Saturday, 18 October 2008

ODI & Planning - Brief look into file manipulation

Just when you thought the blog about ODI and essbase was going to happen another quick sidetrack comes along, after my previous blog I had some really positive feedback and a request to run through file manipulation, so I am just going to go over briefly a few of the areas that Glenn has raised.

Ok, I think it is best to show the file I have quickly created, I am not going to bother with any of the planning member properties as I have covered all this before.

The logic is the in column A the first item in each cell will be the parent, the child will be the remaining string, the alias will be a concatenation of the child and product code in column B.

The first step as always was to create a DataStore pointing the csv file and reverse it to bring back the columns.

I am going to use the same DataStore I have used for previous examples for the target planning application.

This time I am going to load the data into the Segments dimension, I added a couple of members in planning so the metadata file could be loaded against them.

So now we have our source and target we can create the interface to bring them together.

As usual in the definition of the interface name it, set the context and use “Sunopsis Memory Engine” as the staging area.

In the diagram drag the PRODFILE DataStore into the source and the Segments DataStore into the target.

Usually you would just map the source straight to the target but we have to do a little bit of manipulation to get it into the format we want.

Lets start with the Parent, this will be formed from the Product column in the source.

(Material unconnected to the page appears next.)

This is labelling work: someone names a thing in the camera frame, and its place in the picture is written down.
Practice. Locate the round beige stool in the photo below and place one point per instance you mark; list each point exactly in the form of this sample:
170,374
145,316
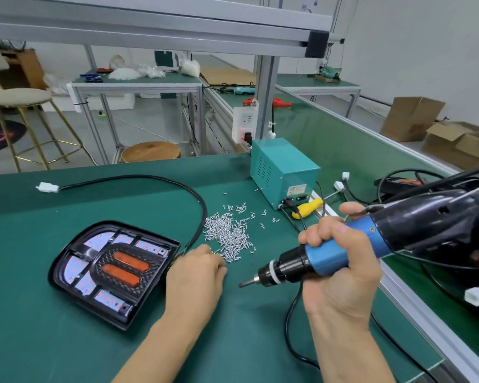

If you select the Parent column in the target it will display the mapping window, from here you can click the “Launch Expression Editor” button.

In the Expression editor there are a number of functions available, we are going to concentrate on the Strings functions.

For the parent we need part of the Product string so the ideal function is SUBSTRING.

The format of the function is SUBSTRING(<string>, <start>[, <length>])

An example of one of the rows from the product file is:- “LCD Sony Bravia 40”

In our case the <string> element will be in the Product column.
The <start> is a numerical value of where you want the function to begin; as we want to start from the beginning of the string it will be 1.

The <length> of the string we want to extract is varied so we can’t just enter a numerical value, so at the moment our function will be :-

SUBSTRING(PRO.Product, 1, <length>)

To find the length we need to use another function, we are trying to find the first occurrence of a space in the string and to achieve this the LOCATE function can be used.

The format is :- LOCATE(<string1>, <string2>[, <start>])

<string1> is the string you are trying to locate
<string2> is the string which you want to find <string1> in
<start> is a numerical value of the location in the <string2> where you want to start from.

From this we can generate:- LOCATE(<string1>, PRO."Product", 1)

The first time I used this function to locate a space character I just used :-
LOCATE(’ ‘, PRO."Product", 1) but unfortunately this invalid, luckily there is a function called SPACE

SPACE(<count>) – where equals the number of character spaces, so we just want 1.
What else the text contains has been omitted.